— В прошлый раз я сбежала. Все это было так неудобно, неправильно. Вдруг узнать, что я… вся моя жизнь совсем не такова, как я себе представляла. И я была чересчур ленива, чтобы разбираться с этим. Но бегство не помогло. Твоя история роковым образом вернулась в мою жизнь — через этого парня, Фаззи. Понимаешь, даже если выяснится, что это вовсе не он — не тот, о ком мы думаем, — я все равно должна была отыскать тебя и попытаться исправить то, что я разрушила. В себе самой. В других людях. Я нашла Дину, потому что не могла отыскать тебя. И благодаря ей узнала тебя лучше — сумела понять то, чего не понимала раньше.
— И теперь ты готова? Принять то, что казалось тебе таким неудобным прежде?
— Больше, чем прежде. Я… пойми меня правильно. У меня уже есть отец. Этого ничто не изменит. Но теперь я понимаю — необходимо создать свободное пространство в своей жизни. Для того, что там должно быть. Даже если это не так легко встроить в мои представления о правильном. Осмыслила ли я? Возможно, нет. Поскольку еще не все знаю.

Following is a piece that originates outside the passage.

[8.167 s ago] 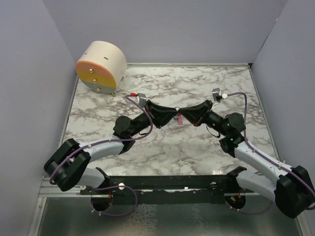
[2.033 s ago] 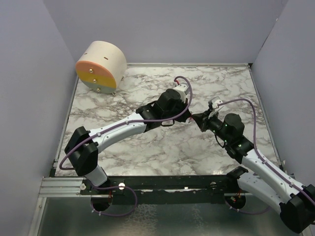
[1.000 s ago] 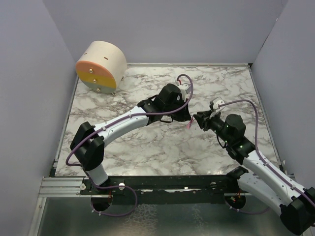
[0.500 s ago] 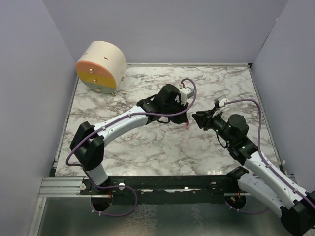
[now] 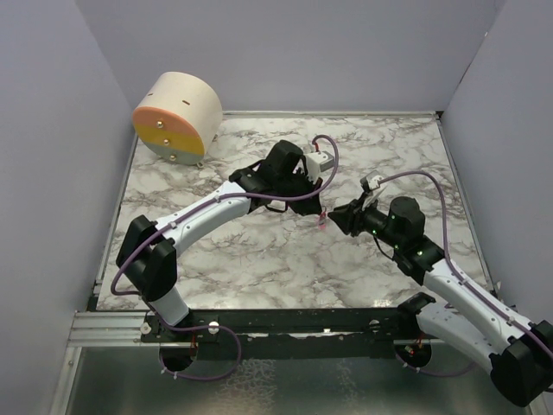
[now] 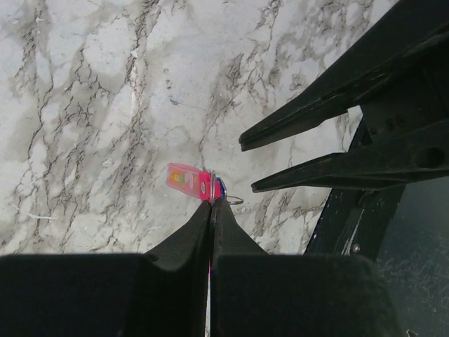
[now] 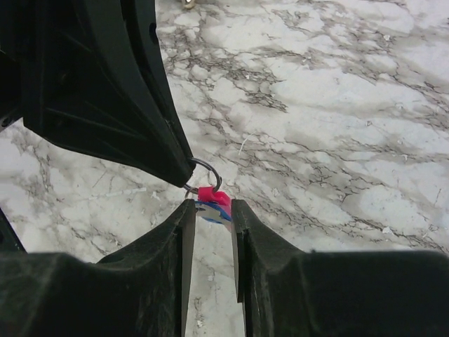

Инстинкт заставил меня произнести следующую фразу:
— Ты рассказала мне не все.
— Нет. Да. Есть еще кое-что. Но… я… давай сначала разберемся с первым вопросом. О Фаззи.
— Да, Фаззи. Ты… хочешь встретиться с Шарифом Мухаммадом Чача?
— Хочу, Дина сказала, он сейчас живет у своей сестры.
— Верно, они живут вместе. Я… навещал их. Они тоже иногда заходят к нам, время от времени.
До сих пор я не раскрывал всех секретов. Она предполагала, что мое участие в жизни этого парня — мать которого я убил — не изменилось с момента нашей встречи в Чикаго.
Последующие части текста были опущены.